In 2008 – 2009, iOpener worked with the non-profit organization NHBC, who were looking for assistance in navigating a difficult transition period (reducing the workforce by 2,000 employees) while aiming to maintain their position in the Best Company Index in 2009 and 2010. In this instance, the iPPQ was used as an individual coaching tool among managers, with action plans being designed based on the results and individual consultations. Despite approximately 2,000 layoffs, NHBC navigated the transition while maintaining their desired position on the Best Company Index.

In 2009, Innocent Drinks recruited iOpener to increase the confidence of their financial management team while trying to complete an acquisition by Coca-Cola which was currently in jeopardy of falling through. Initial iPPQ assessment confirmed a lack of confidence, as well as a high desire to quit among employees. iOpener administered a confidence-building workshop for the team and, three months later, confidence scores had significantly improved and the acquisition had been successfully completed. Given the severity of the initial situation, iOpener organized an additional ‘innoculation’ session in 2010 to maintain confidence levels in the long-term.

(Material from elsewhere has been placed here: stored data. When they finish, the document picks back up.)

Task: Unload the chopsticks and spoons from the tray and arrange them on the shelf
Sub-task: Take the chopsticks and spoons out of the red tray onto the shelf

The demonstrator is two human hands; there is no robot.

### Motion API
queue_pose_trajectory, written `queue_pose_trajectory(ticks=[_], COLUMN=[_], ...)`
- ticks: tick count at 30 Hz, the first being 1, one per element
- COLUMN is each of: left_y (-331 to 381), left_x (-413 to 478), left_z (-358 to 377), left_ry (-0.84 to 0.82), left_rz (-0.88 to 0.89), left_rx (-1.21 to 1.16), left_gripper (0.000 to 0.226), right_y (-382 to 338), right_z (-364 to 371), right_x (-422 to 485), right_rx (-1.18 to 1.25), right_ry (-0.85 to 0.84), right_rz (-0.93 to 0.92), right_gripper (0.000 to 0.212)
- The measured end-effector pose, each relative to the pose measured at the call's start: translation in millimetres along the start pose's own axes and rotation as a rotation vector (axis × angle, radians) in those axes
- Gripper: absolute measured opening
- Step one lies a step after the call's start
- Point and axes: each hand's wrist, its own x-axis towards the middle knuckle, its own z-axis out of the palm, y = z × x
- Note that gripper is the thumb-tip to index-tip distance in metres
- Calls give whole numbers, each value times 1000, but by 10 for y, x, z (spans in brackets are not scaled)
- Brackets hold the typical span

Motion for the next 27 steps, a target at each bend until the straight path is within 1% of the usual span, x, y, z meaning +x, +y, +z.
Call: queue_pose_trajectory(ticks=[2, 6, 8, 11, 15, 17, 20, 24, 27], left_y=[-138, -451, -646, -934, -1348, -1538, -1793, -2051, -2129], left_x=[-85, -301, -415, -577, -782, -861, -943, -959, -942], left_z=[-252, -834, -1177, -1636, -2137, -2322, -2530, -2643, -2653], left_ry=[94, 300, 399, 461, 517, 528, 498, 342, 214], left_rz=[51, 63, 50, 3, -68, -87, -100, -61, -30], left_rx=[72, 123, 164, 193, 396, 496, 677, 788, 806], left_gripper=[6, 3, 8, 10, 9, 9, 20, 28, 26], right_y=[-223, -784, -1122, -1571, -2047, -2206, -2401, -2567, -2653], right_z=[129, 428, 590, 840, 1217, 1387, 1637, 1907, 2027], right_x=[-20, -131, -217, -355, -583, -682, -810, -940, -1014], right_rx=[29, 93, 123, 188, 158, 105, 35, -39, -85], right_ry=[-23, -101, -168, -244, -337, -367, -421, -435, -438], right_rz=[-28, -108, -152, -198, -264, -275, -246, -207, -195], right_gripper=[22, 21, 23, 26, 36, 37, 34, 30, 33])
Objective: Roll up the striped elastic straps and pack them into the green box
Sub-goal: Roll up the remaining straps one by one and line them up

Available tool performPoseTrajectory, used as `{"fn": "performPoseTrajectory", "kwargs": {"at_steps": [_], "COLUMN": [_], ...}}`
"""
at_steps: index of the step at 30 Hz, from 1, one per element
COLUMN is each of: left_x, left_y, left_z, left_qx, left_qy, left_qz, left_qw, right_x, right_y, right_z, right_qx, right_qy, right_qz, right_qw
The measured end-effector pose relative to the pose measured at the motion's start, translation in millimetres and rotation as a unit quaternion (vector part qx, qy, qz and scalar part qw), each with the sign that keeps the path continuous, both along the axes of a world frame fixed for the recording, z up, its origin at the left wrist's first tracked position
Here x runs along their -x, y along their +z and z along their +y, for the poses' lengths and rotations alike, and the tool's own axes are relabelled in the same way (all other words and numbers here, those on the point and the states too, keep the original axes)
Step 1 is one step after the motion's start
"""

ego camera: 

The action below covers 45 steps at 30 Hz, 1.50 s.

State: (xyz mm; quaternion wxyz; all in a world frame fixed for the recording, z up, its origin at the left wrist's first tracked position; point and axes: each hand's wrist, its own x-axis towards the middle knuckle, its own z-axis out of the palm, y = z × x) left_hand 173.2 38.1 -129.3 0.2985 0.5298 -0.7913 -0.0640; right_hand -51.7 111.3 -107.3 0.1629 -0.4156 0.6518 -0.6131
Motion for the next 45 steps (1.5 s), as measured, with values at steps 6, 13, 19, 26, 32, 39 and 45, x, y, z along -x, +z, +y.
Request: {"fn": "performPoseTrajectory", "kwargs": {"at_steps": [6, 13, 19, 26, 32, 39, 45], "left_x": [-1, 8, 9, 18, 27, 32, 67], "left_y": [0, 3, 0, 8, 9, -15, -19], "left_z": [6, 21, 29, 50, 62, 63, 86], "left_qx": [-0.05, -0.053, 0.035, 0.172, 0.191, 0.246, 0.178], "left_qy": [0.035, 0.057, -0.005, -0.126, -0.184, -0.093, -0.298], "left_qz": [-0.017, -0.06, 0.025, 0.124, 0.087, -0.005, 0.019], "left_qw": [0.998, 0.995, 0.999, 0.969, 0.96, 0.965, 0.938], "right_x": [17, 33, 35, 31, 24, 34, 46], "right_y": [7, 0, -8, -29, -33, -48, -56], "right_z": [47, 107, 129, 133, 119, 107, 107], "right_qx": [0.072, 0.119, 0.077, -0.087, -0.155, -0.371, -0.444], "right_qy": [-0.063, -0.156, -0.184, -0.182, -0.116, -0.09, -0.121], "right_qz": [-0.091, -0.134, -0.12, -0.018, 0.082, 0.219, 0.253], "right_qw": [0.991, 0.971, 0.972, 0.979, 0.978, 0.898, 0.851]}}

In 2010, Vodafone, a leading UK cellular phone service company, similar to Verizon in the US, recruited iOpener to help build trust amongst an extended management team. The primary measurable outcomes were an increased ability to meet deadlines and conduct key conversations. The iPPQ was used as an initial assessment tool and confirmed the lack of trust within the organization; iOpener then designed a trust-building workshop followed up by coaching sessions among the managers. Ongoing tracking of the outcome measures suggest that deadlines are being more frequently met and key conversations are becoming noticeably more regular.

In addition to corporate projects, iOpener is currently involved in projects with the UK Ministry of Defense (MoD) and the National Health Service (NHS). iOpener is working with the MoD to determine the factors that increase happiness in different regions of Afghanistan, as well as to determine the positive outcomes of promoting happiness in these regions. The initial findings show that fostering happiness in Afghanistan can lead to a number of positive outcomes, particularly in the area of civic involvement and assisting with critical reconstruction projects.

In 2009, iOpener won a public tender to improve the coaching abilities of managers within the NHS. iOpener designed a two-stage program based on self-efficacy research and coaching techniques. This is an ongoing project, with approximately 20 iterations of the program completed to date, resulting in the training of around 250 NHS employees.